Knowles observed: ``Being here, I'm reminded of a story in Solzhenitsyn's A Day in the Life of Ivan Denisovich when a power station destroyed by war had to be rebuilt in great adversity.

``Snow had to be melted to mix cement, the cold was subzero. One builder worked fast, spreading cement thinly but achieving quickly. Another wanted to work slowly and meticulously. In the end they worked together and built a wall.
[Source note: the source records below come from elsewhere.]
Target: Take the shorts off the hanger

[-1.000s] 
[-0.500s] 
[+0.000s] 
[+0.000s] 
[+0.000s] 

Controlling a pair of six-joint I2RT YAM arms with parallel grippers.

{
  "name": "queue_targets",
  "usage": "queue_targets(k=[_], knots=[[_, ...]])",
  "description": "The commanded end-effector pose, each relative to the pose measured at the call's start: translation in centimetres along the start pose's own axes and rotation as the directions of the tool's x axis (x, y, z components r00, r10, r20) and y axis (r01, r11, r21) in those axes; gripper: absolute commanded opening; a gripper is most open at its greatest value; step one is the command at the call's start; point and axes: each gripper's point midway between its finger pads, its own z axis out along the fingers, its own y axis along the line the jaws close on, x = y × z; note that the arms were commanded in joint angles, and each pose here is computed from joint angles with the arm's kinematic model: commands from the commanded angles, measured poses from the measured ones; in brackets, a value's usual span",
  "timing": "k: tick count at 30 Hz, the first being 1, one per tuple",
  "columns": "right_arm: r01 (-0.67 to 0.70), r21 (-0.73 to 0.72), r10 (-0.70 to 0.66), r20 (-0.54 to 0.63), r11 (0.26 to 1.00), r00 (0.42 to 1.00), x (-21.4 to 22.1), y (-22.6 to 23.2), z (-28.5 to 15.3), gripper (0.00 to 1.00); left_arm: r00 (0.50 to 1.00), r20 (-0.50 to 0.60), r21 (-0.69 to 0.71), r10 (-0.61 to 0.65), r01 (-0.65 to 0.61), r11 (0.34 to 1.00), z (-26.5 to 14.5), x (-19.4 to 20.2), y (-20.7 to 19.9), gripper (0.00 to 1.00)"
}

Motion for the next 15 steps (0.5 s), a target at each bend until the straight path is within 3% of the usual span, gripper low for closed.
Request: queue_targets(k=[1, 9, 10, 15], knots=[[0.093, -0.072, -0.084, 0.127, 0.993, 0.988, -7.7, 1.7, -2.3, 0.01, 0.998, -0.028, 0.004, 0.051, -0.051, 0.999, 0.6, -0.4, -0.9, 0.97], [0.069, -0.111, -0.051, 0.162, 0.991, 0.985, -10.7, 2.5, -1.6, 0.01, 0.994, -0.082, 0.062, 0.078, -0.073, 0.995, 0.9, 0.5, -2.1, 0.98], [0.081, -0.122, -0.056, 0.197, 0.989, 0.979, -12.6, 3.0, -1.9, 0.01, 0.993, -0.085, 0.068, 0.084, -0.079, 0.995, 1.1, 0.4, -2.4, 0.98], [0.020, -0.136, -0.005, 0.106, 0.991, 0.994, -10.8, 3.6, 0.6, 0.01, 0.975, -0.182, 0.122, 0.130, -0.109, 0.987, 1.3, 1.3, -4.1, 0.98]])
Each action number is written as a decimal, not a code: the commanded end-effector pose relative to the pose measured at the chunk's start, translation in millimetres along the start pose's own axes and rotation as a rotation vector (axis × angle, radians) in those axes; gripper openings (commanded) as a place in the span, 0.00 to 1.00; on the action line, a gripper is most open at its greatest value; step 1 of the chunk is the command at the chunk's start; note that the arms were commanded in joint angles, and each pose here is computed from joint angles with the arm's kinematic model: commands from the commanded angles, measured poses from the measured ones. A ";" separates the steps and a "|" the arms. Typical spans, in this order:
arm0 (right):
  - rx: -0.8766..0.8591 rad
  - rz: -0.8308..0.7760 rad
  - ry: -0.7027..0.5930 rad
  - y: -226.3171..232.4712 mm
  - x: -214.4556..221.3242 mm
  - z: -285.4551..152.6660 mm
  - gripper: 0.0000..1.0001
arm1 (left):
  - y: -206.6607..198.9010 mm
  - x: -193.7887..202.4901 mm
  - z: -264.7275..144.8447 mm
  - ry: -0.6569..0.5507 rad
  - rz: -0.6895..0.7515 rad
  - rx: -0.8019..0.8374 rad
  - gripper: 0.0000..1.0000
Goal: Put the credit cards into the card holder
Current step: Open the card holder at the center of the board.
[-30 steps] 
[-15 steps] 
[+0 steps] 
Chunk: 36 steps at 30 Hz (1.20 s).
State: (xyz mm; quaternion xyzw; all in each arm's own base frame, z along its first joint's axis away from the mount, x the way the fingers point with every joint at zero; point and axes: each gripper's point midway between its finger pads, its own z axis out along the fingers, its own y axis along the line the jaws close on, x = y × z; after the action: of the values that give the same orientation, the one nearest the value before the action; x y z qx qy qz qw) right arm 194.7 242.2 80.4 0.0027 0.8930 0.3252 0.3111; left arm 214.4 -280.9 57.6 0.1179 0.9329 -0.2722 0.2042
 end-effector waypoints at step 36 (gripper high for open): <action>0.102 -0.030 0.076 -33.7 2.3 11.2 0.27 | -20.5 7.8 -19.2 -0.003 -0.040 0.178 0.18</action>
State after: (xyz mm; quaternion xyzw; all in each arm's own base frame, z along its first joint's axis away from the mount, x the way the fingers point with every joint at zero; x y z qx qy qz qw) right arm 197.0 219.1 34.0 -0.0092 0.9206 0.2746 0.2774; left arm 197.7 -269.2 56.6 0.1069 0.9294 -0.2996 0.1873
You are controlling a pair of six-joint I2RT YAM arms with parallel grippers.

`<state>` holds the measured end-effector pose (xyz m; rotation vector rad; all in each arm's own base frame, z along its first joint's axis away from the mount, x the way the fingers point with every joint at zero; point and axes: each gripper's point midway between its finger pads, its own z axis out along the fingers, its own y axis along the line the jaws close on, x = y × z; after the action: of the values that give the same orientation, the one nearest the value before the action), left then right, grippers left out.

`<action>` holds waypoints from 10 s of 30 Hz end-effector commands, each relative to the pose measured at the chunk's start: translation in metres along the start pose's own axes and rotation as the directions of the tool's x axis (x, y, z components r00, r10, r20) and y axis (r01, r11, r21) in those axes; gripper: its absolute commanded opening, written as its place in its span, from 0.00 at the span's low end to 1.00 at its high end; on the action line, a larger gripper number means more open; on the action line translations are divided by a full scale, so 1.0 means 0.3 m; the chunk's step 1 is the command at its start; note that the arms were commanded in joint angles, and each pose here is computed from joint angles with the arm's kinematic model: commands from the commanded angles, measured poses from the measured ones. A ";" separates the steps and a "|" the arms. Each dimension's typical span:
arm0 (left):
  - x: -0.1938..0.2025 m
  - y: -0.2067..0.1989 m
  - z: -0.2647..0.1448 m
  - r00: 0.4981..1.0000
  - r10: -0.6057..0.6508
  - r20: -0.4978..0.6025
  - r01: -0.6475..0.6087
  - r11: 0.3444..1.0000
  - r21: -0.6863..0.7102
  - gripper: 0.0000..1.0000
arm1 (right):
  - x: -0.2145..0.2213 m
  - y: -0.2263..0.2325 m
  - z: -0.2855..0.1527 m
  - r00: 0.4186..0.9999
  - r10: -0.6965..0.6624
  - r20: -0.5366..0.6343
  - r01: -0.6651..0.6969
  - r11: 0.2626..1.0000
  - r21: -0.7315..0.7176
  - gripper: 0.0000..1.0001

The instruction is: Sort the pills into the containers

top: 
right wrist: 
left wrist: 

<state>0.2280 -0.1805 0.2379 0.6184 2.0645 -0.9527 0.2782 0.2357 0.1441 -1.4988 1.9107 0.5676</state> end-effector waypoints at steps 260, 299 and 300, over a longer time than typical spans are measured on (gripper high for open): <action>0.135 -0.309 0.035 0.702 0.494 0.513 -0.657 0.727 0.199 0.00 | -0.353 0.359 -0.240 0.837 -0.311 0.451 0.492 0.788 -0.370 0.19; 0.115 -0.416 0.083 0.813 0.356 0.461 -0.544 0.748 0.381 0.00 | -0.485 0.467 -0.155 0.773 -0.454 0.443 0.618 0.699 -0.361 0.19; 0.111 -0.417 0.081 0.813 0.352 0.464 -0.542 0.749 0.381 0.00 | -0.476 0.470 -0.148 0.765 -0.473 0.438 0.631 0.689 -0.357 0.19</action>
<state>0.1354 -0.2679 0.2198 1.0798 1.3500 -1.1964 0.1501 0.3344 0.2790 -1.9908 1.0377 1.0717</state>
``But the wall fell because amidst all the discussion no-one had checked that the foundations were secure. They were not and there was no-one trained to fix them, and so the power station never worked.''

Solzhenitsyn's message, it seems, remains pertinent halfway across the world in the tropical heat of Dili: ``You must invest in the people who will stay behind, those who will be there long after the builders have gone ... because this cannot be about just bricks and mortar.